> **PROBLEM DESCRIPTION**
Copy the entries exactly, through the "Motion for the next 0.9" line.

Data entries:

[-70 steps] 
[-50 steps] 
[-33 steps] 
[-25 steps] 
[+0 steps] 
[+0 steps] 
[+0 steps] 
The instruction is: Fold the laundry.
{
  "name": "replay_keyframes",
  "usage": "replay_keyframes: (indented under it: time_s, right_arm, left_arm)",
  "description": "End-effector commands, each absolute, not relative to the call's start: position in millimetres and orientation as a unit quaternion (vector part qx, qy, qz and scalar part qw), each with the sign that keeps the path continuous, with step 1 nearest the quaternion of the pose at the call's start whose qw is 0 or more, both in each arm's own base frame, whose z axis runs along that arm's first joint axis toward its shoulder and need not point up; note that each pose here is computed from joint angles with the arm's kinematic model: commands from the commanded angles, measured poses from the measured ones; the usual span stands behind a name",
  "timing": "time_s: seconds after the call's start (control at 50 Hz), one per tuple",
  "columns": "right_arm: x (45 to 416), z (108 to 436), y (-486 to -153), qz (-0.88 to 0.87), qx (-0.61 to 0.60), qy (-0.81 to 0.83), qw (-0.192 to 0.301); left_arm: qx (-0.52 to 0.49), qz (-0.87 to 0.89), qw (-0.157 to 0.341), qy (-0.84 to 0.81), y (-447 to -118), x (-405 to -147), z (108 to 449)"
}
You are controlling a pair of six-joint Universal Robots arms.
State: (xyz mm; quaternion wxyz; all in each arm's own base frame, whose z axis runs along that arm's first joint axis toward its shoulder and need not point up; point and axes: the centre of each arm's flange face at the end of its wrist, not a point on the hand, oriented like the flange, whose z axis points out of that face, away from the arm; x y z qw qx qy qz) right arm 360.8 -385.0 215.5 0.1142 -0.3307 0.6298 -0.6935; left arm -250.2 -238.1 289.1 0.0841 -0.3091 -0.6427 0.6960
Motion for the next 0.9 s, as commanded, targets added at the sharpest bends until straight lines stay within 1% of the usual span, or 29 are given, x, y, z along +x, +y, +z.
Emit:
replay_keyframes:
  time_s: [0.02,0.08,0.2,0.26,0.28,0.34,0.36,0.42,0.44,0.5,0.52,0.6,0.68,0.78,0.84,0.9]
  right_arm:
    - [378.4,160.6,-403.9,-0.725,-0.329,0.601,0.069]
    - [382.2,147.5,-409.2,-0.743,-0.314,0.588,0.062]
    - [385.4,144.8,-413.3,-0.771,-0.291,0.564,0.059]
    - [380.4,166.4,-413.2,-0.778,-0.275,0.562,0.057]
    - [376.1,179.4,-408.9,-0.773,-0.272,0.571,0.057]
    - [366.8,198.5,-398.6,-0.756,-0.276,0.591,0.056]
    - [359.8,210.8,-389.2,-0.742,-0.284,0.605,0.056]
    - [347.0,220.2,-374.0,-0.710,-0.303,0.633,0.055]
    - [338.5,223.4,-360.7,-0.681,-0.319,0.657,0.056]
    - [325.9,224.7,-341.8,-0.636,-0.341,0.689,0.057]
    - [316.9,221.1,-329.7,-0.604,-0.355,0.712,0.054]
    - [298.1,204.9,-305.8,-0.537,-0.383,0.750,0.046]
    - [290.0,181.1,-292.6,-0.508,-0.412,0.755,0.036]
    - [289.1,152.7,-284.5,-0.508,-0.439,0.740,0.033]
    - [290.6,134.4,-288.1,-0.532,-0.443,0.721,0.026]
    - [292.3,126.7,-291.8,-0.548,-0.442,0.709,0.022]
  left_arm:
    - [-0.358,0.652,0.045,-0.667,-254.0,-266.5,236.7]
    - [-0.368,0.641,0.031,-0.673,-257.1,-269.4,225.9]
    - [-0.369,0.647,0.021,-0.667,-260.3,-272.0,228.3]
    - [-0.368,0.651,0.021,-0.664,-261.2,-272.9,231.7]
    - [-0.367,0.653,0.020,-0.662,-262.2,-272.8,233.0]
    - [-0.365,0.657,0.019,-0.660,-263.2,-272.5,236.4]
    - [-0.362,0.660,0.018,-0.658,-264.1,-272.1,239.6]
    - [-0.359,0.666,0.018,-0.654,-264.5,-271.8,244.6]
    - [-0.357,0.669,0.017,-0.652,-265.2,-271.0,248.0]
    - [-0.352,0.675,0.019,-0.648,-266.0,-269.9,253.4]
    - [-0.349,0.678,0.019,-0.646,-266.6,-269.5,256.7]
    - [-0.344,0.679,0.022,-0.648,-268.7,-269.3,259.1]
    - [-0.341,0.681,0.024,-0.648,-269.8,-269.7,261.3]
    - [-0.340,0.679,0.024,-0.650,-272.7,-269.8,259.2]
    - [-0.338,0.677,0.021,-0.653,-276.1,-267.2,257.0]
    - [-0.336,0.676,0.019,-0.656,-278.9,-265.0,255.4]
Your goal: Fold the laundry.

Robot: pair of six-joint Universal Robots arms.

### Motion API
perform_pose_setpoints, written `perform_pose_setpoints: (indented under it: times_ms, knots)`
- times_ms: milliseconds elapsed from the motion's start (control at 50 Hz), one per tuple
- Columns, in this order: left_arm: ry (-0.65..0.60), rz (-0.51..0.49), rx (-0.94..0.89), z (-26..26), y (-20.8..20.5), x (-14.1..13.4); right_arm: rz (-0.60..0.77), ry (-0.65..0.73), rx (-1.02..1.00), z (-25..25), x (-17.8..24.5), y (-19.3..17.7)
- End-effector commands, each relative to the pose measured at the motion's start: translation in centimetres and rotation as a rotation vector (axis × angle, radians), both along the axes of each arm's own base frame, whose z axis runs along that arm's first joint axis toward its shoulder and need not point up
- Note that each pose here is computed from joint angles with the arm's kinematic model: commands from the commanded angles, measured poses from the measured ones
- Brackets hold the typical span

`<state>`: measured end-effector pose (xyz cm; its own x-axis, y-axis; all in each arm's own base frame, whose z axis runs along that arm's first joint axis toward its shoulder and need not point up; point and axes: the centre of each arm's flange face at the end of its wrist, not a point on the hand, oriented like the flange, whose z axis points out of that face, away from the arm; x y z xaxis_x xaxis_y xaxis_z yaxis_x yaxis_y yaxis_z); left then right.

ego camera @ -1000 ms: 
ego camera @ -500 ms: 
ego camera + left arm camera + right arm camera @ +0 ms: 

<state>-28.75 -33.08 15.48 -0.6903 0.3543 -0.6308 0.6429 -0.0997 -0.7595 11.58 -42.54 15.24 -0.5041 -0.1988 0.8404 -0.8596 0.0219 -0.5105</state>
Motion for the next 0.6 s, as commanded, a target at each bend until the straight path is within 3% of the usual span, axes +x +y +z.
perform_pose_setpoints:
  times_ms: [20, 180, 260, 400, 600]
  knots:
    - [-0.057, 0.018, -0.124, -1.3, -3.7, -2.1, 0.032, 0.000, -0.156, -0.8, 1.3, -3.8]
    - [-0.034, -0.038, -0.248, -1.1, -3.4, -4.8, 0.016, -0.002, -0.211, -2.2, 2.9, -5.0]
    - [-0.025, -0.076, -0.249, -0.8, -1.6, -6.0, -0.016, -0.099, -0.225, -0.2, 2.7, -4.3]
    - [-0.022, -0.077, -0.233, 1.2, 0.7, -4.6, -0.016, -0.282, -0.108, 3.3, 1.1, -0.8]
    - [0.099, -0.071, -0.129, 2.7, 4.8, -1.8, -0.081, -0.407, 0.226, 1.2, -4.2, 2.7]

> **OUTPUT**
[-70 steps] 
[-50 steps] 
[-33 steps] 
[-25 steps] 
[+0 steps] 
[+0 steps] 
[+0 steps] 
The instruction is: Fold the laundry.
{
  "name": "replay_keyframes",
  "usage": "replay_keyframes: (indented under it: time_s, right_arm, left_arm)",
  "description": "End-effector commands, each absolute, not relative to the call's start: position in millimetres and orientation as a unit quaternion (vector part qx, qy, qz and scalar part qw), each with the sign that keeps the path continuous, with step 1 nearest the quaternion of the pose at the call's start whose qw is 0 or more, both in each arm's own base frame, whose z axis runs along that arm's first joint axis toward its shoulder and need not point up; note that each pose here is computed from joint angles with the arm's kinematic model: commands from the commanded angles, measured poses from the measured ones; the usual span stands behind a name",
  "timing": "time_s: seconds after the call's start (control at 50 Hz), one per tuple",
  "columns": "right_arm: x (45 to 416), z (108 to 436), y (-486 to -153), qz (-0.88 to 0.87), qx (-0.61 to 0.60), qy (-0.81 to 0.83), qw (-0.192 to 0.301); left_arm: qx (-0.52 to 0.49), qz (-0.87 to 0.89), qw (-0.157 to 0.341), qy (-0.84 to 0.81), y (-447 to -118), x (-405 to -147), z (108 to 449)"
}
You are controlling a pair of six-joint Universal Robots arms.
State: (xyz mm; quaternion wxyz; all in each arm's own base frame, whose z axis runs along that arm's first joint axis toward its shoulder and need not point up; point and axes: the centre of each arm's flange face at the end of its wrist, not a point on the hand, oriented like the flange, whose z axis points out of that face, away from the arm; x y z qw qx qy qz) right arm 360.8 -385.0 215.5 0.1142 -0.3307 0.6298 -0.6935; left arm -250.2 -238.1 289.1 0.0841 -0.3091 -0.6427 0.6960
Motion for the next 0.9 s, as commanded, targets added at the sharpest bends until straight lines stay within 1% of the usual span, or 29 are given, x, y, z along +x, +y, +z.

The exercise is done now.